SAN FRANCISCO (AP)--Cancer is eating away at Creighton Frost. His
lymph glands, thyroid, larynx and many of the muscles on his right
side have been removed. Marijuana, he says, is his only comfort.

Frost used to get the drug from the Oakland Cannabis Buyers'
Cooperative, a city-sanctioned club that openly challenged the
federal government - but conformed to California law - by offering
marijuana to people with a doctor's recommendation.

''I'm dying and falling apart a little bit at a time. I want some way
to not have such a miserable death,'' Frost said.

Whether marijuana can be doled out to ill patients for pain relief is
now up to the U.S. Supreme Court, which decided Monday to hear the
federal government's efforts to ban such use.

Frost, who lives in the San Francisco suburb of San Ramon, has been
forced to get his marijuana illegally since August, when the court
ordered the club to cease operations at the request of the Clinton
administration.

The high court is expected to hear the case next year.

Justice Department lawyers said more than two dozen organizations
have been distributing marijuana for medical purposes in California,
Alaska, Hawaii, Oregon and Washington.

California passed a medical marijuana law in 1996 and those states
and four others - Arizona, Maine, Nevada and Colorado - have followed.
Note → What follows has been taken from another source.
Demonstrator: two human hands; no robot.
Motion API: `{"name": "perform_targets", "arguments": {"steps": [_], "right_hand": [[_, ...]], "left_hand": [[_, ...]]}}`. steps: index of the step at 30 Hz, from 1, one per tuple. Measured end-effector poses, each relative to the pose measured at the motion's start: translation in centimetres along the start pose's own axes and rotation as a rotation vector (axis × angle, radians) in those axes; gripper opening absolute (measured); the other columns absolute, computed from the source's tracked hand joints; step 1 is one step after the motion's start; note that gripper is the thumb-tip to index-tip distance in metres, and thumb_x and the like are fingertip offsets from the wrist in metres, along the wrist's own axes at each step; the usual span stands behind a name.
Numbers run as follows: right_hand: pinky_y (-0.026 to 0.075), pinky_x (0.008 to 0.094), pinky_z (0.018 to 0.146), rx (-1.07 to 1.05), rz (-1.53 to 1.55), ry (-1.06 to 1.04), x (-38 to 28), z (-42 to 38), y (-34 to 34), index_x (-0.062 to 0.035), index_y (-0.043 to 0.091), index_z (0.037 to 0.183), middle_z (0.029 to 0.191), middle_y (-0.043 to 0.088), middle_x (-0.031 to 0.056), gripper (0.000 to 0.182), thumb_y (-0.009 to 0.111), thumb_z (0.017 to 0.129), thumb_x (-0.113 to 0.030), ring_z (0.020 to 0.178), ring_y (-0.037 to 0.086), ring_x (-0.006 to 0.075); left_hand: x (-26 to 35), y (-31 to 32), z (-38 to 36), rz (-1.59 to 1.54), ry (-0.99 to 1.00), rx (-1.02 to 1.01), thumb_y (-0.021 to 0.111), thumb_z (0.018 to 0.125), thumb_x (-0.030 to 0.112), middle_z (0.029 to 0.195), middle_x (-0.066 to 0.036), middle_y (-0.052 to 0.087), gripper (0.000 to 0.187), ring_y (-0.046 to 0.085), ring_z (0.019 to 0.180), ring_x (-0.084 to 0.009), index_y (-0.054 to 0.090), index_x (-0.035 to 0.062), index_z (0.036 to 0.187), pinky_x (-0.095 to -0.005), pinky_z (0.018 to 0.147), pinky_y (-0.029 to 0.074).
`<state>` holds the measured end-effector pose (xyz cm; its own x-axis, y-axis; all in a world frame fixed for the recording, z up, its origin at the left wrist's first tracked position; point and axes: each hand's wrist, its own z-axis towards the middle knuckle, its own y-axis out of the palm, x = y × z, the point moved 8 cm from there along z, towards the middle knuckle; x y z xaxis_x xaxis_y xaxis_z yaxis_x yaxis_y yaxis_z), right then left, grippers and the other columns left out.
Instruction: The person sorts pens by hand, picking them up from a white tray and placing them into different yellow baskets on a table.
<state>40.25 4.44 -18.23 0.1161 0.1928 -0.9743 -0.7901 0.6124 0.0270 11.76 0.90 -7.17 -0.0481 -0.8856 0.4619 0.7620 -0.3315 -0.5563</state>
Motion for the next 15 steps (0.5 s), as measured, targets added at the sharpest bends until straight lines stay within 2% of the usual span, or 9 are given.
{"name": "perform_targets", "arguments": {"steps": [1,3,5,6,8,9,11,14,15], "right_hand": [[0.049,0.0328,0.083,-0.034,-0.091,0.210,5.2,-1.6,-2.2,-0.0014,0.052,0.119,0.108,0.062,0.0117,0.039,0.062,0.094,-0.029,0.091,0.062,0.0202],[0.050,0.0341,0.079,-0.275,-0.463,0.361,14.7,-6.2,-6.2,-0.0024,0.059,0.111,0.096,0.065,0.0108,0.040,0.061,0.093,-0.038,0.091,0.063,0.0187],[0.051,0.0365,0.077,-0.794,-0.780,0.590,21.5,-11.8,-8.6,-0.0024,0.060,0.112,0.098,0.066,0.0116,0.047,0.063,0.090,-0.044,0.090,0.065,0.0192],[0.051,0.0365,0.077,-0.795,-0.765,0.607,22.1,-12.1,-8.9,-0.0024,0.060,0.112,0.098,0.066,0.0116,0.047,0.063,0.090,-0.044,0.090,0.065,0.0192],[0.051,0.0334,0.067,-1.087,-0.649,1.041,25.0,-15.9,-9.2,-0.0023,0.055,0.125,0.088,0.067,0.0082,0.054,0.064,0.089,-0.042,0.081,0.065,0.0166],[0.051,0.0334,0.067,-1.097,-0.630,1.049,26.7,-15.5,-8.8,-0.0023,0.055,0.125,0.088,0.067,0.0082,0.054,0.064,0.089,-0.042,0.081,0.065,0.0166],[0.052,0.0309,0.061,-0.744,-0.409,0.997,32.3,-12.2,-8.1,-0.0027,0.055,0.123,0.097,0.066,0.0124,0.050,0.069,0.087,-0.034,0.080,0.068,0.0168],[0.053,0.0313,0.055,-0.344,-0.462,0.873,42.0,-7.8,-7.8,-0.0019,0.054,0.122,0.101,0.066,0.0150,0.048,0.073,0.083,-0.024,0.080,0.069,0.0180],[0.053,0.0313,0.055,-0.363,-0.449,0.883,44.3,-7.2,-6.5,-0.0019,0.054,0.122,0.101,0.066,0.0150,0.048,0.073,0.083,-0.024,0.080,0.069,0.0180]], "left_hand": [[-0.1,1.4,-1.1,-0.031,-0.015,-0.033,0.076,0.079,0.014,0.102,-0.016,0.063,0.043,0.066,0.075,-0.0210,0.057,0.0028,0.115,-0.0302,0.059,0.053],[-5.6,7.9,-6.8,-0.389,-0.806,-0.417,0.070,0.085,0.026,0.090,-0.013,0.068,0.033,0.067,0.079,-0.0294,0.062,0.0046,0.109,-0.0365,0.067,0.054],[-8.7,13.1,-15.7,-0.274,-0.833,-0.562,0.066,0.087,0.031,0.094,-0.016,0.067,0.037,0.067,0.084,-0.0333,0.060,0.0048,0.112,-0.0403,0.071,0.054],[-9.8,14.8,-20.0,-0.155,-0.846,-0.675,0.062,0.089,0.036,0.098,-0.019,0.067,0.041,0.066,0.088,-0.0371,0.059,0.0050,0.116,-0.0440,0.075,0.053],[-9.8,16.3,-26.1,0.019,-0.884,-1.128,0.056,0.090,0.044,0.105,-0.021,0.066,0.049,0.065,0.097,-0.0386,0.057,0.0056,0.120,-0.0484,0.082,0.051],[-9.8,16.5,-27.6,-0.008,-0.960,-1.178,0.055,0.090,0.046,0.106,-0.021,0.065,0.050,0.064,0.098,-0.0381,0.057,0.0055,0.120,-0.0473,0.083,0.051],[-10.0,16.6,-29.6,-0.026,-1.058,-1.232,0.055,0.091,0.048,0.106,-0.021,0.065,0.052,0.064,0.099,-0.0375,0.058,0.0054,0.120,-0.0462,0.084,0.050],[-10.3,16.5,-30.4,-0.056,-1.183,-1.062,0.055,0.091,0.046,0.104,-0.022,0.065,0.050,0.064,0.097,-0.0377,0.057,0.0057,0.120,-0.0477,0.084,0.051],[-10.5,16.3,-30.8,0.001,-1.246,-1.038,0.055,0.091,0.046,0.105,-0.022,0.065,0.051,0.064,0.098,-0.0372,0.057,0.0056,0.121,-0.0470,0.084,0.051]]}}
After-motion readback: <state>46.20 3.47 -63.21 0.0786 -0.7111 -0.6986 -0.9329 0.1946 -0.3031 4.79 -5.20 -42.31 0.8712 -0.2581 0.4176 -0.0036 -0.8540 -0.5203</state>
It is unclear whether the court will consider solely whether
marijuana clubs violate federal law, or rule on the legality of
medical marijuana laws in their entirety.

Allowing clubs to distribute marijuana ''threatens the government's
ability to enforce the federal drug laws,'' the Justice Department
told the high court. Jeff Jones, co-founder of the Oakland club, said
the cooperative has given out 4,000 identification cards to members
who have a doctor's recommendation to smoke marijuana.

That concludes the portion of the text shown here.